**TASK PROMPT**: Report every line of the entries that contains the word "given".

Recorded data:
☆ ☆ ☆ ☆

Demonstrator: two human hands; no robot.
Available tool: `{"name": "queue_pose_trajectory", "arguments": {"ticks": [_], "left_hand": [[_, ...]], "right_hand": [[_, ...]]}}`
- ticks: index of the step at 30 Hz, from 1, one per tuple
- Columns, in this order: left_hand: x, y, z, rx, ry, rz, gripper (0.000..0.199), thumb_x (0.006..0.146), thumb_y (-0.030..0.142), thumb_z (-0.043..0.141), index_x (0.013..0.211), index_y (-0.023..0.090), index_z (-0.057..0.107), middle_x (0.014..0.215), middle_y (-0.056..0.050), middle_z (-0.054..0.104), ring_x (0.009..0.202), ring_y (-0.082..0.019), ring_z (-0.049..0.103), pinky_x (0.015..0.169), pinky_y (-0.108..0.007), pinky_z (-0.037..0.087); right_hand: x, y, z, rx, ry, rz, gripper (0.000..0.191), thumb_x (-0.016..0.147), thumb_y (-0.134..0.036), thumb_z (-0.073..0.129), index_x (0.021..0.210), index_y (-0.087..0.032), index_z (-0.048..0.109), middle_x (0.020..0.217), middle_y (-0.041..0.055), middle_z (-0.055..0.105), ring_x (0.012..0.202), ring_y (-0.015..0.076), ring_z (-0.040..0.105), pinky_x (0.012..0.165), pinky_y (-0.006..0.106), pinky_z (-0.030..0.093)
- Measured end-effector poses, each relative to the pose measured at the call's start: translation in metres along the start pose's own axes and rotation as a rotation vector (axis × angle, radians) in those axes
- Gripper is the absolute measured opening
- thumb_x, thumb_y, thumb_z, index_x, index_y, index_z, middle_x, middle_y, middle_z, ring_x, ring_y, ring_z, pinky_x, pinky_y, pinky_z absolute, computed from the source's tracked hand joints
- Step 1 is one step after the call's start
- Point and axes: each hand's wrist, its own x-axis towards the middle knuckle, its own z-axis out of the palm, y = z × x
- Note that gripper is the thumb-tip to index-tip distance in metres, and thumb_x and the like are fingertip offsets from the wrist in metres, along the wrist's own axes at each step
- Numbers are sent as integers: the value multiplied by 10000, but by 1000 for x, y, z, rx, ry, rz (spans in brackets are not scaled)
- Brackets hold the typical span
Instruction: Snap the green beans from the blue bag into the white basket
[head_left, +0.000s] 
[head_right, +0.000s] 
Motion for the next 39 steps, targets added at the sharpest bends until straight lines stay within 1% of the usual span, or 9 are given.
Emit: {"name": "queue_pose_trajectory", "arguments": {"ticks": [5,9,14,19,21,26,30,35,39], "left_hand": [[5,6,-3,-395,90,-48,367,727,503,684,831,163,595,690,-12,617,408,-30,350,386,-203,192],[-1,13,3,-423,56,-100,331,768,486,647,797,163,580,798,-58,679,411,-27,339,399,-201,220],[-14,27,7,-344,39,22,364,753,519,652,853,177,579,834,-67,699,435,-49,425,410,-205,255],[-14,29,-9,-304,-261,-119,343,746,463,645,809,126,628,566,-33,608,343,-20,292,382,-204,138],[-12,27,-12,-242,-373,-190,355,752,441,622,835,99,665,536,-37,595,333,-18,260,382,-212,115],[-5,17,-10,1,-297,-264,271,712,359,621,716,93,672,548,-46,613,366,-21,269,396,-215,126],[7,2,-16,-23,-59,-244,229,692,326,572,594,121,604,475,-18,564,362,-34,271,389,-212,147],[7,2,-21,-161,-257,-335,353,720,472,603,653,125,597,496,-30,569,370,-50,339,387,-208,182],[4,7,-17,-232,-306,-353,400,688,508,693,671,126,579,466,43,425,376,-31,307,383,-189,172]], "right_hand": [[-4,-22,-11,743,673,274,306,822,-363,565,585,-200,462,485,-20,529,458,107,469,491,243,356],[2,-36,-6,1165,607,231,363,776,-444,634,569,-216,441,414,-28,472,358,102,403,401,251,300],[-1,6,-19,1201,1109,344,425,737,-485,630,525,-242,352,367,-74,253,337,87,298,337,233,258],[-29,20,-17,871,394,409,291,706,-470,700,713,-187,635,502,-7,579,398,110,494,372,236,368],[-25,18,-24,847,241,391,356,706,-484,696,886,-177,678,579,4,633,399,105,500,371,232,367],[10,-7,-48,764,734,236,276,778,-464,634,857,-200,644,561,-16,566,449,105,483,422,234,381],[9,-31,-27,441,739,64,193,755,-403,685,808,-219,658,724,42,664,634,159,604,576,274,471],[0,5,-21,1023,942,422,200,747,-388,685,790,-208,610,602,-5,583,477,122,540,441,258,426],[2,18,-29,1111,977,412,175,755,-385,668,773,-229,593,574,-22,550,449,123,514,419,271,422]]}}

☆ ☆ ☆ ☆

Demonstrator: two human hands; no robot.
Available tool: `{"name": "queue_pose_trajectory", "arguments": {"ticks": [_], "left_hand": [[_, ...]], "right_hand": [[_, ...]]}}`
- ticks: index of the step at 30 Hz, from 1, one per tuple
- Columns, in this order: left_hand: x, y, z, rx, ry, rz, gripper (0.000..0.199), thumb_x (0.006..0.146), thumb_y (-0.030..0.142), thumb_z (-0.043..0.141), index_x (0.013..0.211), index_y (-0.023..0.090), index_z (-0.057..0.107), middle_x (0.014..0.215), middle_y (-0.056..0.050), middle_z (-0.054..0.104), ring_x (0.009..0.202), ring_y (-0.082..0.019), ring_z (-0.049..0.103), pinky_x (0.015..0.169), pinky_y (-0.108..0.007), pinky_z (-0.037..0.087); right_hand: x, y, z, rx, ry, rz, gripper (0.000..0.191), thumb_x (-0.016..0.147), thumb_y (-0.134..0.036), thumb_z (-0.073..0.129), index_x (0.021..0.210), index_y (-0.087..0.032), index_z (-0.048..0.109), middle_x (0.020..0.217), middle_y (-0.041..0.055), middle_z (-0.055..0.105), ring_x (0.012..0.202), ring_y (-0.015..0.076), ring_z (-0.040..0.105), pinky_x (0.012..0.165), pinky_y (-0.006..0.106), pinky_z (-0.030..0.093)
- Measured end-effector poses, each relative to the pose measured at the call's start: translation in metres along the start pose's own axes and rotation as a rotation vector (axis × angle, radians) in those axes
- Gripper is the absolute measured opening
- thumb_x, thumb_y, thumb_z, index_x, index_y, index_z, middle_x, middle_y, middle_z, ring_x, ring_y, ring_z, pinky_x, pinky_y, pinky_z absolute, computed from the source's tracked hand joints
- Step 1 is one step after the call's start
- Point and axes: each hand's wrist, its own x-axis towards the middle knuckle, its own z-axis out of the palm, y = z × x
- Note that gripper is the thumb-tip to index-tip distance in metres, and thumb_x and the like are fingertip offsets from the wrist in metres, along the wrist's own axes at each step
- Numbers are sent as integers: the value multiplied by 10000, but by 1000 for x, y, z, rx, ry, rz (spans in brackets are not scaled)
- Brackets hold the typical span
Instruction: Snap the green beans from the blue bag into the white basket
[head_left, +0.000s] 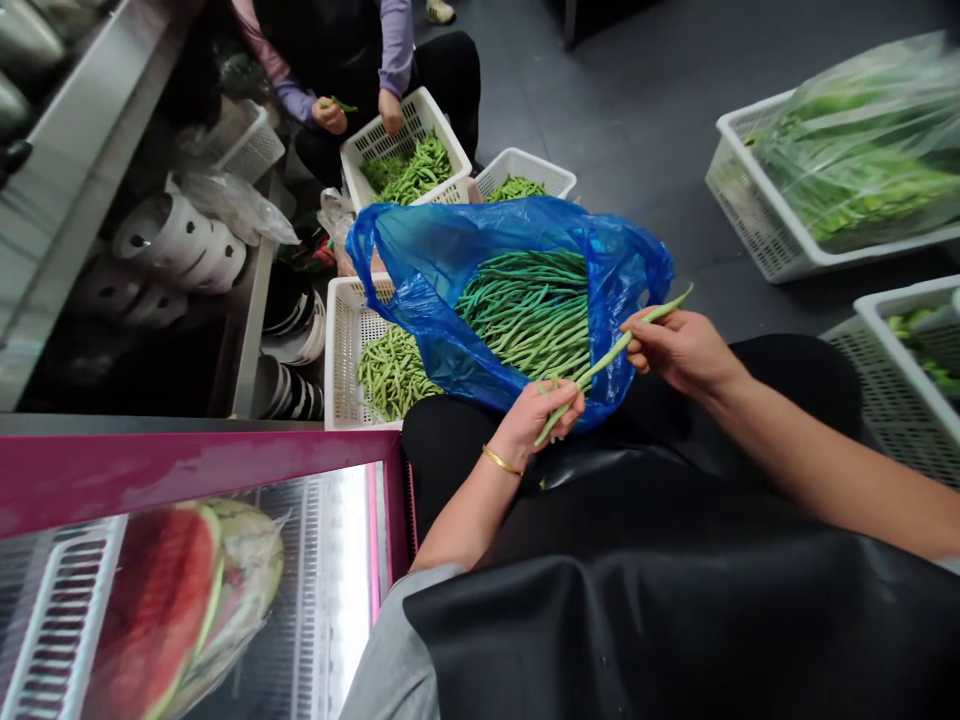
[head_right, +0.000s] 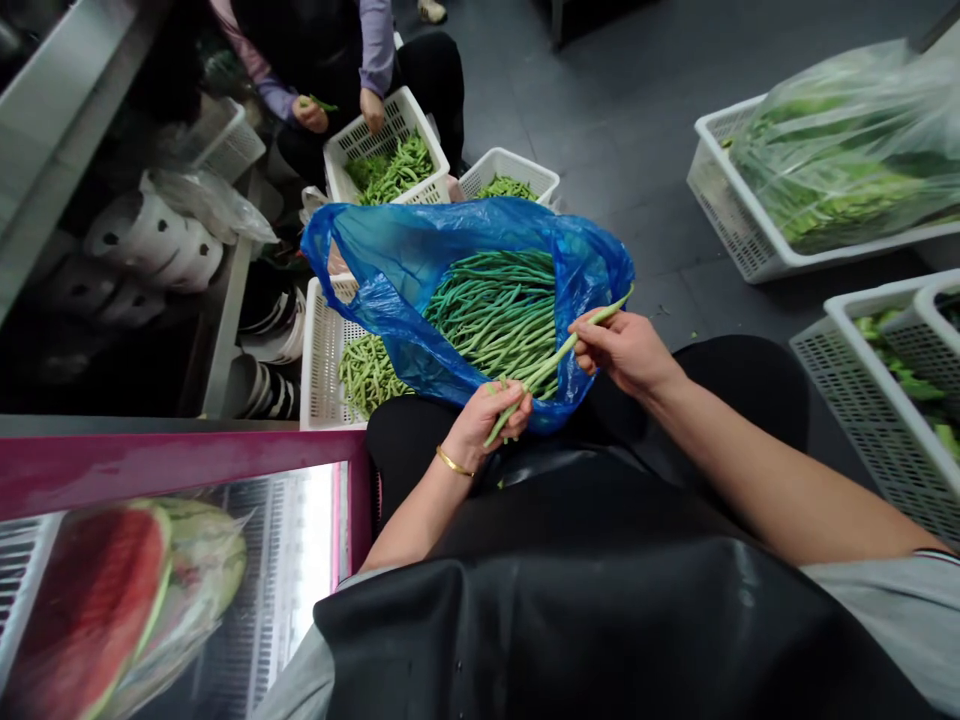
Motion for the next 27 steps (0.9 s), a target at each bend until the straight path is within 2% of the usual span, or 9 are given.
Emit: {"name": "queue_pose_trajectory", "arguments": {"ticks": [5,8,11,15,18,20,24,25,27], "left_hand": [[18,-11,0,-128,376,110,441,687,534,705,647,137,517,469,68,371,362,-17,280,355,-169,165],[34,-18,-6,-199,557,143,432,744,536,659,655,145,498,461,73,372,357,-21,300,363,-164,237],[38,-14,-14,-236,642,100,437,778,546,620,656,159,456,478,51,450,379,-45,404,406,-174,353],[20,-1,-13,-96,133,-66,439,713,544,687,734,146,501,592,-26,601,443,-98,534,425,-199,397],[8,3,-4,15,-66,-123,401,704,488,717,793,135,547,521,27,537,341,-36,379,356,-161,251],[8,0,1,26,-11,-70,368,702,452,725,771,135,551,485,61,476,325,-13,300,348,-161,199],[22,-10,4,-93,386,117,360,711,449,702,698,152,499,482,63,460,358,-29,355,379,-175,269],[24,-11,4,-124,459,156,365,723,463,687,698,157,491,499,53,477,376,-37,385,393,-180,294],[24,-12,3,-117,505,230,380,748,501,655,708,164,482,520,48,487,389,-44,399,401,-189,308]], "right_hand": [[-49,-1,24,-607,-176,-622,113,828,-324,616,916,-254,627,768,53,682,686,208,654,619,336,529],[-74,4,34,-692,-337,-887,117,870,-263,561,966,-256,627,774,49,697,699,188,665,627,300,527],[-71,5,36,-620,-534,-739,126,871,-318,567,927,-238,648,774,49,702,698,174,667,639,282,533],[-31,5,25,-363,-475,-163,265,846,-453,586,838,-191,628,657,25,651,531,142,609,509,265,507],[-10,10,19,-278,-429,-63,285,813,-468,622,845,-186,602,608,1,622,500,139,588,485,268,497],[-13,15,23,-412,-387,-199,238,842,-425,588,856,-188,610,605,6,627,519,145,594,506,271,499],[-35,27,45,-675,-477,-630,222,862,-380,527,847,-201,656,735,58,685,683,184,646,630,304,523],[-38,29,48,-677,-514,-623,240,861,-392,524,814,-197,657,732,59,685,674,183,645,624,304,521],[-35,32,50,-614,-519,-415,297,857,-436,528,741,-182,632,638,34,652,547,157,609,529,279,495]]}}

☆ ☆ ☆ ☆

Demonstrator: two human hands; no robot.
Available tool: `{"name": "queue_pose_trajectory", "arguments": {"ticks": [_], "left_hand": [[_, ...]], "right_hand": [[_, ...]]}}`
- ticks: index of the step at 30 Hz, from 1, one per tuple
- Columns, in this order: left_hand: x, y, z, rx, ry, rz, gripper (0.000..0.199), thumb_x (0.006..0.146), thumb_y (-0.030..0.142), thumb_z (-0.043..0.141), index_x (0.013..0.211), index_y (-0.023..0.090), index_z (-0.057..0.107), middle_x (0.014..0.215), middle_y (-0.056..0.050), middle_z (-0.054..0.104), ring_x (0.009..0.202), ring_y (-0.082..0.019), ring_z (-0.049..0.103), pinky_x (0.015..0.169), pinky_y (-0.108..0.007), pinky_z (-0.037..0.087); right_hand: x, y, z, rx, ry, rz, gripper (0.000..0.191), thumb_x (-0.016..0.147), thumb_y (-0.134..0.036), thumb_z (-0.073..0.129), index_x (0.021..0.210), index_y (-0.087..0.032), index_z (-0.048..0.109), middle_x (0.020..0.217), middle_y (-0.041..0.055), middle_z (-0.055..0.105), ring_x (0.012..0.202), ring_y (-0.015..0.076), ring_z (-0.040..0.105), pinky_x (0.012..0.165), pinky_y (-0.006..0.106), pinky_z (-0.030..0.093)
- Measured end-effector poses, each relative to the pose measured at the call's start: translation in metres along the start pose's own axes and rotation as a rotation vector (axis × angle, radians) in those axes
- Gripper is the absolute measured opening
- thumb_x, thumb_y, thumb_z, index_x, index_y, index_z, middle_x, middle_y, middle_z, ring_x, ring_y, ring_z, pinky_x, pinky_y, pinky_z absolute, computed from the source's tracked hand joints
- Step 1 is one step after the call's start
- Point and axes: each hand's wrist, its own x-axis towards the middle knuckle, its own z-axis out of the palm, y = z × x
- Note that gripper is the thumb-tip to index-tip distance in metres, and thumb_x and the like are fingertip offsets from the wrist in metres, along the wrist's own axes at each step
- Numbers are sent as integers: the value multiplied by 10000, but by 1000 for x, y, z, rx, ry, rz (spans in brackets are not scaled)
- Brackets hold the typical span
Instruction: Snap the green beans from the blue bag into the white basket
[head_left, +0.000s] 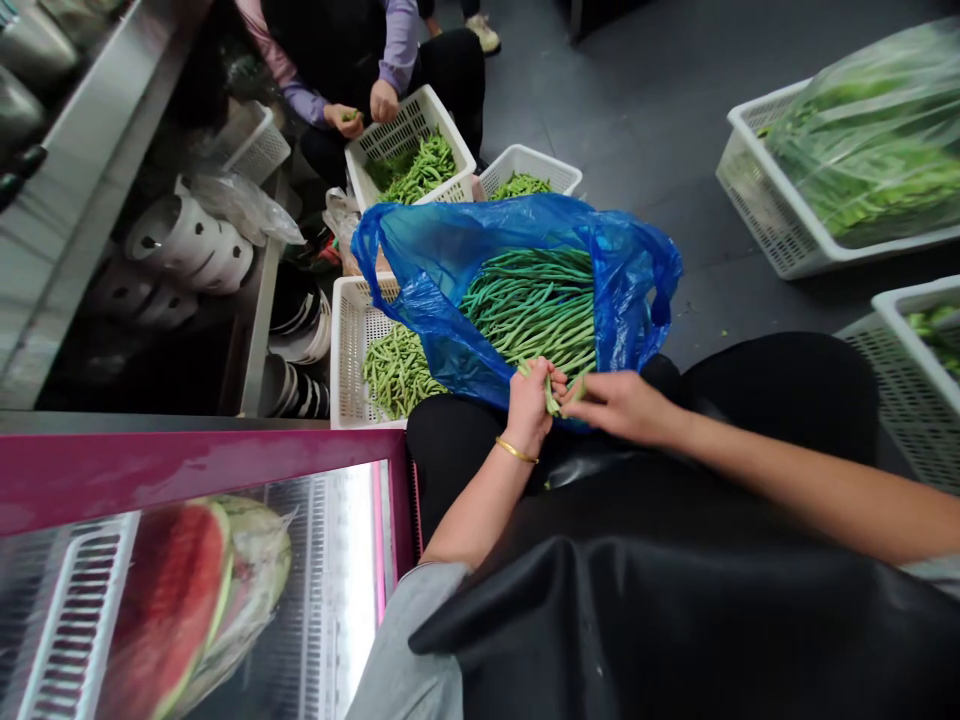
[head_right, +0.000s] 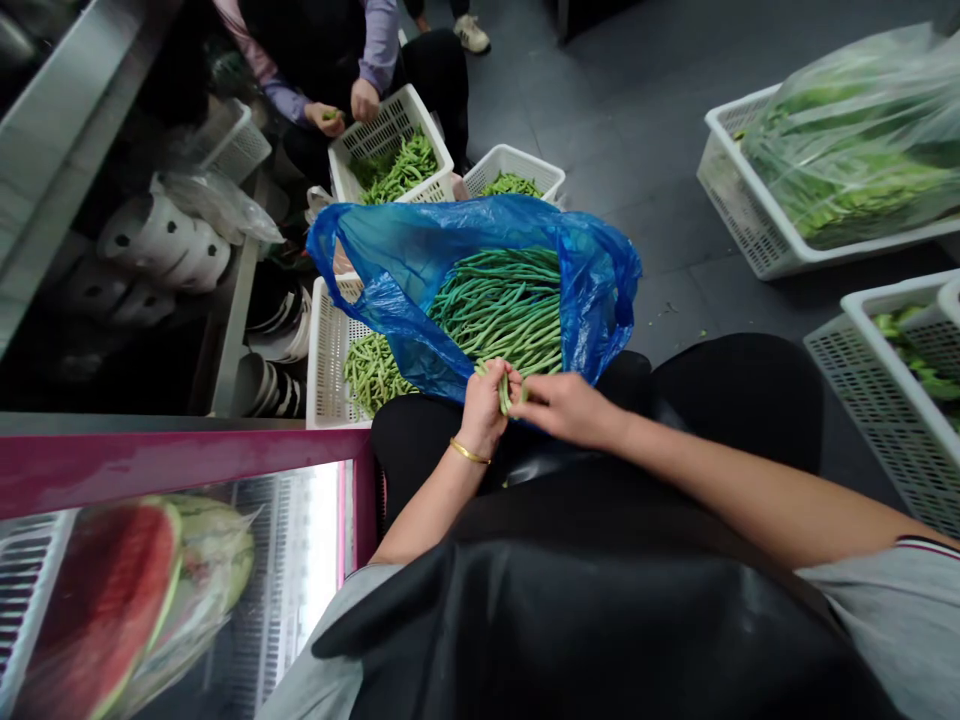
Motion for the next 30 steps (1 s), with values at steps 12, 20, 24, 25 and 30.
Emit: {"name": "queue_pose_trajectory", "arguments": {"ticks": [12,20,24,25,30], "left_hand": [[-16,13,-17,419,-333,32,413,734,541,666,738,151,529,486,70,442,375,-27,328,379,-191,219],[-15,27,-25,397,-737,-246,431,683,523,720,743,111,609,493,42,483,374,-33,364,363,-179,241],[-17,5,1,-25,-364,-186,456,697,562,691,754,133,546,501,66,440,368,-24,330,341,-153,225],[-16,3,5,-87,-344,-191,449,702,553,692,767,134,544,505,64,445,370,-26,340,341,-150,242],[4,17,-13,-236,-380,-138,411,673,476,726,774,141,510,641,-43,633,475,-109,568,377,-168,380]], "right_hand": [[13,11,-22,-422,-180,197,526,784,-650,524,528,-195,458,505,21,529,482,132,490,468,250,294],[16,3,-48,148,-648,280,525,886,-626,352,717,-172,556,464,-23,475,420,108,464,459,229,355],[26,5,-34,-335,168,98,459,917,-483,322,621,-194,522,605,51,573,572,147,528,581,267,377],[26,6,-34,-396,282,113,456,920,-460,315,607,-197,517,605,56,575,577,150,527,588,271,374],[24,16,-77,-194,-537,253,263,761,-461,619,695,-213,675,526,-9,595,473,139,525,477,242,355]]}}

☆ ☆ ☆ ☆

**RESPONSE AREA**:
Motion for the next 39 steps, targets added at the sharpest bends until straight lines stay within 1% of the usual span, or 9 are given.
Motion for the next 27 steps (0.9 s), a target at each bend until the straight path is within 2% of the usual span, or 9 are given.

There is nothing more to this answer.